By Lee Kyoung Mi and Lee Hana
Seoul | April 1, 2018
The Cultural Heritage Administration (CHA) appointed its first non-Korean honorary gatekeeper to guard Gyeongbokgung Palace on April 1. The appointee is Mark Tetto, a U.S. citizen who has been working to promote Korea through his many activities.
The CHA has been holding ceremonies to appoint honorary gatekeepers at Gyeongbokgung since 2012. At the event, the “king” formally appoints the individual, whose job is to protect the royal family and citizens, followed by a congratulatory ceremony.
In previous years, the honorary title has been given to modern-day gatekeepers, such as firefighters and police officers. Starting this year, the CHA decided to expand the scope of the role to include individuals that have a keen interest in Korean heritage and traditions, and who work to preserve the country’s cultural heritage.
Tetto, this year’s honorary gatekeeper, is a businessman and local TV personality. He recently purchased and donated a Goryeo (918-1392) Buddhist statue and artifact to the National Museum of Korea, items that had been taken by Japanese colonial authorities. He has also given several talks about Korean traditions and heritage.
Tetto, who was more than happy to take on the role, said that he felt honored to have been appointed as the first non-Korean gatekeeper.

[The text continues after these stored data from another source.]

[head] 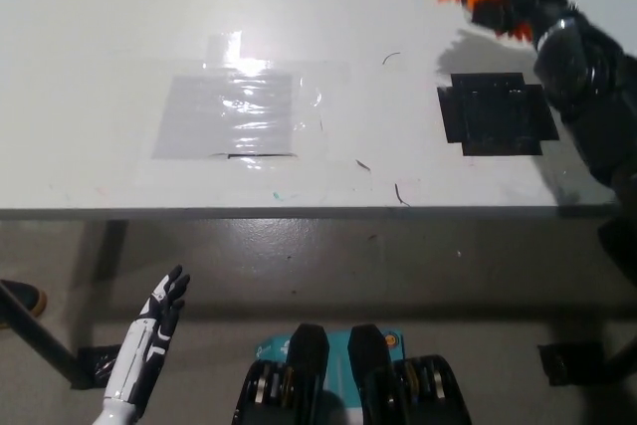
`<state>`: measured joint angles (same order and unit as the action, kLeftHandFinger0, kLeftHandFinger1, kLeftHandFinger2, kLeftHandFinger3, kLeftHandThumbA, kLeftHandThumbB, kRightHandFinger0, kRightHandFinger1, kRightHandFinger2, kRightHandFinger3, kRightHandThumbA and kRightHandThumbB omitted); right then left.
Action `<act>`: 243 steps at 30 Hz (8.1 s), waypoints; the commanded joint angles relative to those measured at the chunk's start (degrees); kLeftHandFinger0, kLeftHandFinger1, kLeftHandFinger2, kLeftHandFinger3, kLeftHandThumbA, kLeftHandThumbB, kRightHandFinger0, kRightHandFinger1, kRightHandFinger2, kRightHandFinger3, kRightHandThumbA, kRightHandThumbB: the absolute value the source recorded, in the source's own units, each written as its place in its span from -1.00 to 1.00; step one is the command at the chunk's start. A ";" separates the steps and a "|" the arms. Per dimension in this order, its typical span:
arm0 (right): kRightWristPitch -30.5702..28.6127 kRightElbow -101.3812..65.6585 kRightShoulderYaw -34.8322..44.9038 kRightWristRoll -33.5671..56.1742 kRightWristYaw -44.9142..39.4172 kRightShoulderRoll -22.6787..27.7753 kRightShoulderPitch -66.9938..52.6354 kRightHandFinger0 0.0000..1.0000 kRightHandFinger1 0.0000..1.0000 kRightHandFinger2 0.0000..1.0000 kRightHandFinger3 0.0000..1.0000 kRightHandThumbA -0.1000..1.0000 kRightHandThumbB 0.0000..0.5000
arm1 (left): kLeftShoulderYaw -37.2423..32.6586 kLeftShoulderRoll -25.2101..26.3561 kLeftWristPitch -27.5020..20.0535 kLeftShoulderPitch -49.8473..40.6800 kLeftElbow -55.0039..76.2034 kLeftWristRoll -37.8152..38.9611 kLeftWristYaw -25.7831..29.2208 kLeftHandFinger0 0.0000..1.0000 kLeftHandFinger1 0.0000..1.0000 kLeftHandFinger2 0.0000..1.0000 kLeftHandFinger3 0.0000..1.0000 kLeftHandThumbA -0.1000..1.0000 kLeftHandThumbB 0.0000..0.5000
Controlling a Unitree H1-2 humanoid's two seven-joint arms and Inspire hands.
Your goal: The robot uses it right hand to pick up an extended orange duster kept in the middle of the desk and presses its handle against the desk to collapse it
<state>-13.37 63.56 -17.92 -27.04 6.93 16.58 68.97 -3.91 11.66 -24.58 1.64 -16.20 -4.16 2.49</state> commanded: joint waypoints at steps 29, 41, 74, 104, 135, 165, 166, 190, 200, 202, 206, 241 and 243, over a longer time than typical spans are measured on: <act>-4.73 -17.02 24.86 14.57 12.82 -8.56 2.89 -1.00 -0.94 -0.26 -0.19 -1.00 -0.64 | 0.24 0.03 -2.35 -0.25 0.69 0.95 0.33 1.00 1.00 1.00 1.00 1.00 1.00; -13.53 -5.94 27.52 19.33 15.22 -9.27 2.06 -1.00 -1.00 -0.40 -0.34 -1.00 -0.63 | -0.01 -0.04 -2.35 -1.29 1.04 0.57 0.58 1.00 1.00 1.00 1.00 1.00 1.00; -13.56 9.42 26.16 23.77 15.88 -11.08 -4.37 -1.00 -1.00 -0.56 -0.88 -1.00 -0.53 | -0.17 0.30 -2.35 -1.36 1.43 -0.41 1.60 1.00 1.00 1.00 1.00 1.00 1.00; -13.50 0.52 11.96 14.07 16.76 -9.18 -9.95 -1.00 -0.68 -0.02 -0.22 -1.00 -0.42 | -0.45 0.51 -2.35 -2.63 1.56 -0.70 2.57 1.00 1.00 1.00 1.00 1.00 1.00; 1.81 9.05 -10.27 -2.42 4.15 -1.50 0.80 -0.90 0.04 0.69 0.60 -1.00 -0.30 | -0.83 0.40 -2.35 -3.42 1.21 -0.11 2.12 1.00 1.00 1.00 1.00 1.00 1.00; 19.05 -56.59 10.88 17.93 -24.65 12.18 -0.43 1.00 1.00 1.00 1.00 1.00 0.94 | -0.55 0.56 -2.35 -3.23 1.12 -0.89 2.65 1.00 1.00 1.00 1.00 1.00 1.00; 19.79 -59.50 13.45 18.90 -23.16 12.62 0.67 1.00 1.00 1.00 1.00 1.00 1.00 | -0.52 0.54 -2.35 -3.31 1.29 -0.87 2.50 1.00 1.00 1.00 1.00 1.00 1.00; 9.70 -112.01 28.13 27.98 -8.81 2.60 -53.09 1.00 1.00 1.00 1.00 1.00 0.73 | -0.01 0.57 -2.35 3.95 -1.01 0.30 1.96 1.00 1.00 1.00 1.00 1.00 1.00; -6.71 -96.09 18.25 21.94 -10.57 -6.52 -72.79 1.00 1.00 1.00 1.00 1.00 0.06 | -0.19 0.81 -2.35 6.28 -0.97 0.29 1.10 1.00 1.00 1.00 1.00 1.00 1.00; -7.77 -92.26 17.57 21.63 -10.92 -7.89 -73.57 1.00 1.00 1.00 1.00 1.00 0.08 | -0.35 0.85 -2.35 6.23 -0.88 0.35 1.05 1.00 1.00 1.00 1.00 1.00 1.00; -10.85 -79.81 16.07 21.67 -12.14 -10.02 -71.89 1.00 1.00 1.00 1.00 1.00 -0.05 | -0.39 0.79 -2.35 6.47 -1.06 0.56 0.84 1.00 1.00 1.00 1.00 1.00 1.00; -9.53 -62.61 13.91 27.07 -15.66 -11.08 -72.18 1.00 1.00 1.00 1.00 1.00 -0.26 | -0.21 0.93 -2.35 2.11 1.22 -0.08 -0.29 1.00 1.00 1.00 1.00 1.00 1.00; -9.82 -62.15 13.85 27.26 -15.70 -11.19 -72.15 1.00 1.00 1.00 1.00 1.00 -0.30 | -0.16 0.83 -2.35 1.96 1.16 0.47 -0.59 1.00 1.00 1.00 1.00 1.00 1.00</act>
<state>-21.66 1.20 -3.98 -2.21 -8.60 5.80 -3.43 -4.10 12.01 -24.65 3.19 -15.74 -3.42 1.38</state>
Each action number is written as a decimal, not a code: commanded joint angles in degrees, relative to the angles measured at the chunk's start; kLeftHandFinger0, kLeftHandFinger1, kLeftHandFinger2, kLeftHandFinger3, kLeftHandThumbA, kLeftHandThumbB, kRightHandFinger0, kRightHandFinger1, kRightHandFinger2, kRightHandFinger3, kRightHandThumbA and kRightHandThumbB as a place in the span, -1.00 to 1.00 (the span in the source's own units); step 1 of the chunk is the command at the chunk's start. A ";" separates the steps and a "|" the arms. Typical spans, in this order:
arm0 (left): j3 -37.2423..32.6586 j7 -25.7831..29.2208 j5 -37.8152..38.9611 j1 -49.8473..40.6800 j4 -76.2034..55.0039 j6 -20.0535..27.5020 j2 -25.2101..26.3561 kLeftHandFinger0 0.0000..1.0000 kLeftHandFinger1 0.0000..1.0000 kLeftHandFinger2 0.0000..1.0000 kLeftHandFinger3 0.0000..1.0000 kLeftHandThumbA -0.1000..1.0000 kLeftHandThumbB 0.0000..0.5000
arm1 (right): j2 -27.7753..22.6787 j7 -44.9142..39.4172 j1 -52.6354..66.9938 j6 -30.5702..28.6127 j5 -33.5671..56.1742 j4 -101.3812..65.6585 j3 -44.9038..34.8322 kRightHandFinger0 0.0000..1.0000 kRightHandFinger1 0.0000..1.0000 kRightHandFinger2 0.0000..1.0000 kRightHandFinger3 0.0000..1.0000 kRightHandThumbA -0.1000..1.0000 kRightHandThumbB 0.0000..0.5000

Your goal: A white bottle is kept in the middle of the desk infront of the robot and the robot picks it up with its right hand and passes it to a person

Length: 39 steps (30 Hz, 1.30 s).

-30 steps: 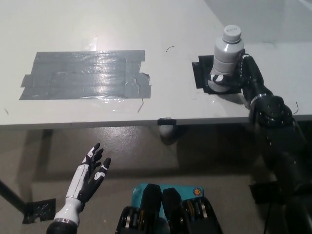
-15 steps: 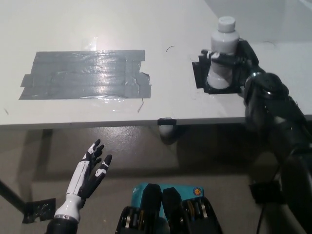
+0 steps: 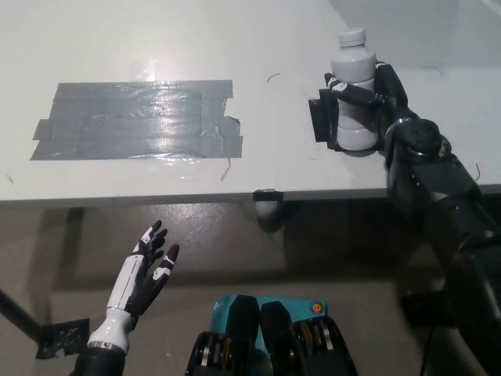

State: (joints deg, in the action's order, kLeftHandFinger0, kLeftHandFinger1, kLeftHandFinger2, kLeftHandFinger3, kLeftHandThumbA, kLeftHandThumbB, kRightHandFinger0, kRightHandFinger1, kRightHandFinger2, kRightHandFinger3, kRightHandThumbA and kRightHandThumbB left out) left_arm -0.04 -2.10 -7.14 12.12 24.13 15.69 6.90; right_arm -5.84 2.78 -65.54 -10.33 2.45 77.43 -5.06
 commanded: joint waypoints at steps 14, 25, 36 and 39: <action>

Tetto said that he fell in love with traditional Korea after he started living in a Hanok home around two and a half years ago. “Korean culture is worth being proud of, and should be promoted all around the world,” he said.
Adding that he lives right around the corner from Gyeongbokgung Palace, in the Bukchon Hanok Village, Tetto promised to keep an eye on the palace grounds every day on his daily commute.